Task details » When you reach the line below that has "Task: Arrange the", start returning lines exactly, and stop after the line that has "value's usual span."; skip the pictures.

Dataset entries
- - -

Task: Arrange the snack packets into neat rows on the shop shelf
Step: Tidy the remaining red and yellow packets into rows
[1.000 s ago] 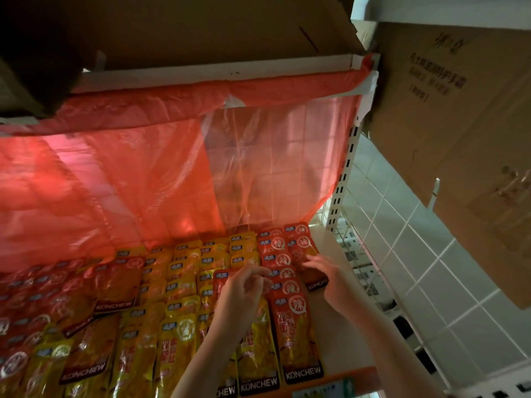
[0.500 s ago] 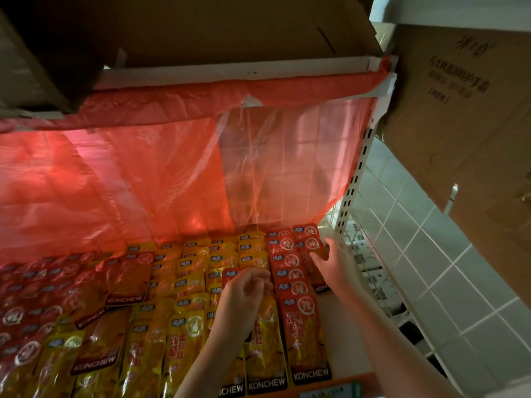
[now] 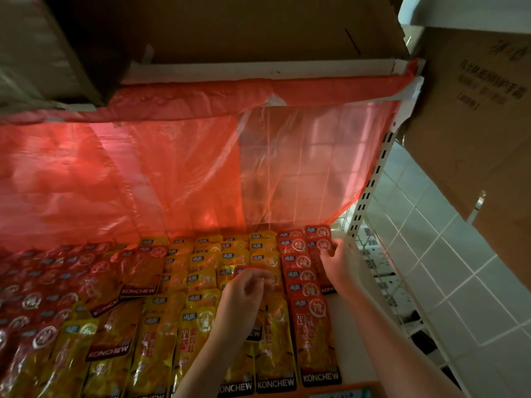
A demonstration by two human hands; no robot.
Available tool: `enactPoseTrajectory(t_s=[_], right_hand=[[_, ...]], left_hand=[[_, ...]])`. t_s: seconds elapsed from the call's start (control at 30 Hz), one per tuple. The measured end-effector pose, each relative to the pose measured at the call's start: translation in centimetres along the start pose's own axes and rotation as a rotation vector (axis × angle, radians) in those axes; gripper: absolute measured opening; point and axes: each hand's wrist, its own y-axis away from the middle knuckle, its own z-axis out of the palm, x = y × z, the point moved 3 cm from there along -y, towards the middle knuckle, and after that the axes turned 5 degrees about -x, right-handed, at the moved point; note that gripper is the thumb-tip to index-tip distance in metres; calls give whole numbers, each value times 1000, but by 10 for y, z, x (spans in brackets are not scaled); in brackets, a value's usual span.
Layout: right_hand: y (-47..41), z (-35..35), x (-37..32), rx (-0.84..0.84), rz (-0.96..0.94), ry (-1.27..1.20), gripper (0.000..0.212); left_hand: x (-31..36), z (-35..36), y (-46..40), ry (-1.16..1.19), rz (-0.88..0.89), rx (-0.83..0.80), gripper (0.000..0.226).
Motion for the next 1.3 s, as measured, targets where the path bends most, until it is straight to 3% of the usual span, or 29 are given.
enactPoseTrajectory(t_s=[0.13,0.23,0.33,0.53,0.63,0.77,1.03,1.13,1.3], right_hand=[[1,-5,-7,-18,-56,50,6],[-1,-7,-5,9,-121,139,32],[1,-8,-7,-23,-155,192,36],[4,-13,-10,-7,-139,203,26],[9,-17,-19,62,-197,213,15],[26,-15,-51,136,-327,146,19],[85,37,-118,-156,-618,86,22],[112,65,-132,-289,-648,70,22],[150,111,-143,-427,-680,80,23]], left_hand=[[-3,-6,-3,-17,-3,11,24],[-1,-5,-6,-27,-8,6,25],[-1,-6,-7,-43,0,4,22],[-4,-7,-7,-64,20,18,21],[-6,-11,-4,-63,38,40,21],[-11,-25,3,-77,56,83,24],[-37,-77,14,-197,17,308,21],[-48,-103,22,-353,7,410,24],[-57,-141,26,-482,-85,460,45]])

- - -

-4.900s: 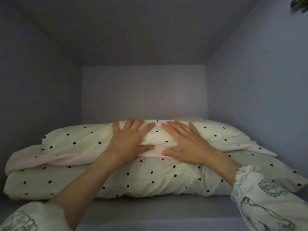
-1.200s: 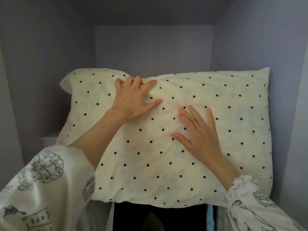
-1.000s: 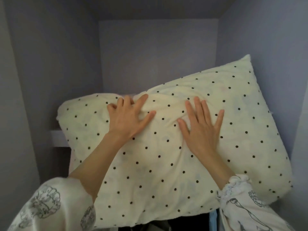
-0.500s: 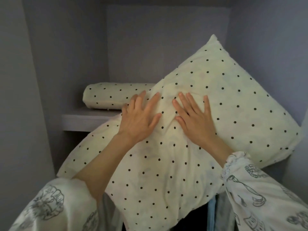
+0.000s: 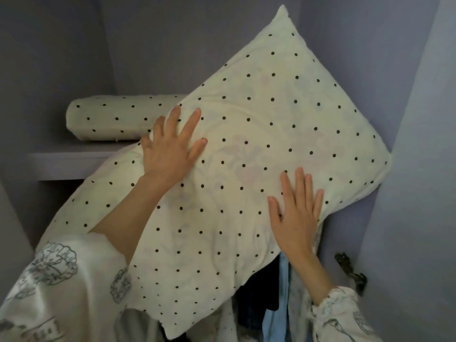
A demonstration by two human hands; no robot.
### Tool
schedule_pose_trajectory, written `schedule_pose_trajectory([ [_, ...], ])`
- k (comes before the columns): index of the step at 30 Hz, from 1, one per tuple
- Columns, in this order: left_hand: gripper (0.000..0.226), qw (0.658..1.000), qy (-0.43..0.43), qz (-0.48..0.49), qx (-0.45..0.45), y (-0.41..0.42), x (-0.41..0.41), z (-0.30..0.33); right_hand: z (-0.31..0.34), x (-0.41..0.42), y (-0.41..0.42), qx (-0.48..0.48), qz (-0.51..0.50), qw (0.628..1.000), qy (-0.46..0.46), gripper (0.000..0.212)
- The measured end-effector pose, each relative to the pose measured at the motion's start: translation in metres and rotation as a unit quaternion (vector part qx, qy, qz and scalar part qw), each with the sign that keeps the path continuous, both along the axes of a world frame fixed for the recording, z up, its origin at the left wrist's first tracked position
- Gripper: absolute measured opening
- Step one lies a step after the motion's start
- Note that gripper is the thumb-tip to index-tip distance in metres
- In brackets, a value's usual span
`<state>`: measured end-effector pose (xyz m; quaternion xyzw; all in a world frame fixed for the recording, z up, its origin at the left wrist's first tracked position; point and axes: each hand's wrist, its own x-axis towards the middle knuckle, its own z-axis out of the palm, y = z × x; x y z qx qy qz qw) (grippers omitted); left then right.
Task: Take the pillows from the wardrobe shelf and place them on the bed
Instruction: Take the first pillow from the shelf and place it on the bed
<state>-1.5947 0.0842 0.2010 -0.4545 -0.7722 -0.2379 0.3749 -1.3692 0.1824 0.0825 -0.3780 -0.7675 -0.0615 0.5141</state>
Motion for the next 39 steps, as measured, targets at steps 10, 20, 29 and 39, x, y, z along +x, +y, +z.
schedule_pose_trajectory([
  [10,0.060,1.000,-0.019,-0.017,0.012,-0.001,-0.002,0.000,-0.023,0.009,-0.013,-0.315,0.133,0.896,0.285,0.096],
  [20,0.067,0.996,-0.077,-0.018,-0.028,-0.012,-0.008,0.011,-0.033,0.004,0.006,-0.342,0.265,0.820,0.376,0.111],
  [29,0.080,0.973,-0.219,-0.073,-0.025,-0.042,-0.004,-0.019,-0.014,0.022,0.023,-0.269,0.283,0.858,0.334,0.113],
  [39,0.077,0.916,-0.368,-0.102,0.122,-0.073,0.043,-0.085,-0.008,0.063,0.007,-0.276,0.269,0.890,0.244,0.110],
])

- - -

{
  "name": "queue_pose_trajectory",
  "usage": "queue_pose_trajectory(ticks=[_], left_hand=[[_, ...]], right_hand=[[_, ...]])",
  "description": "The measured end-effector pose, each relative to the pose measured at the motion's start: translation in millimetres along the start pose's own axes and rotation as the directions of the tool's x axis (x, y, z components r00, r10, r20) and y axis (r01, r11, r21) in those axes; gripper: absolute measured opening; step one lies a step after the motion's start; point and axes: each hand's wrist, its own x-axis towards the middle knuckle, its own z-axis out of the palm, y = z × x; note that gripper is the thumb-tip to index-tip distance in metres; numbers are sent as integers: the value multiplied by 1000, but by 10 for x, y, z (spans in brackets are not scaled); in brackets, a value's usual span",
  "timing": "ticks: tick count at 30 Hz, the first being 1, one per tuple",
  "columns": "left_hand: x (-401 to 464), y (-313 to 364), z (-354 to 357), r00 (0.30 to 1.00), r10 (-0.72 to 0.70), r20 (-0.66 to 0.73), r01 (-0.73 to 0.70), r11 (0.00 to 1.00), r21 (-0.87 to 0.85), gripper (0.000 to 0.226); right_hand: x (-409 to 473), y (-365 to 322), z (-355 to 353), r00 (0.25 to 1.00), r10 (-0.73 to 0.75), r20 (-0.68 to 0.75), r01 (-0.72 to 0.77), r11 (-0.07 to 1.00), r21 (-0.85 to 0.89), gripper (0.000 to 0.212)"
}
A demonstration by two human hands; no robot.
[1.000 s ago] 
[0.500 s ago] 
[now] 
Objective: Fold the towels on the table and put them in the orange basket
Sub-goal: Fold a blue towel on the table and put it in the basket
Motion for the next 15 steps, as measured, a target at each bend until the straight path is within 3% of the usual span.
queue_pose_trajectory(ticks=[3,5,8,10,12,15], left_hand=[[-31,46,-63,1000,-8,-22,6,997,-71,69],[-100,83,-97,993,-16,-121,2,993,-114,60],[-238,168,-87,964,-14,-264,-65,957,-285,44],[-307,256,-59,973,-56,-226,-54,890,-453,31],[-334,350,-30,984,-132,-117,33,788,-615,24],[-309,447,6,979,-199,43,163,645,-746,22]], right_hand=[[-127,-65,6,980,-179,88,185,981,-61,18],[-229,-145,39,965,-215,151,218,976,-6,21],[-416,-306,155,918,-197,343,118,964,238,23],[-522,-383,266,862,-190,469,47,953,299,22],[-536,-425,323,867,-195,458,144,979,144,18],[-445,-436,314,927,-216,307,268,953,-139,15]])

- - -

Answer to this task »
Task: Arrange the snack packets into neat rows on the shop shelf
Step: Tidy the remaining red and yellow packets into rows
[1.000 s ago] 
[0.500 s ago] 
[now] 
A demonstration by two human hands; no robot.
Available tool: `enactPoseTrajectory(t_s=[_], right_hand=[[_, ...]], left_hand=[[_, ...]])`. t_s: seconds elapsed from the call's start (control at 30 Hz), one per tuple. The measured end-effector pose, each relative to the pose measured at the call's start: translation in centimetres along the start pose's own axes and rotation as a rotation vector (axis × angle, radians) in those axes; gripper: absolute measured opening; point and axes: each hand's wrist, its own y-axis away from the middle knuckle, its own z-axis out of the palm, x = y × z, the point moved 3 cm from there along -y, towards the middle knuckle, and after that the axes turned 5 degrees about -x, right-handed, at the moved point; note that gripper is the thumb-tip to index-tip distance in metres; calls give whole numbers, each value times 1000, but by 10 for y, z, x (spans in brackets are not scaled); in brackets, a value's usual span.

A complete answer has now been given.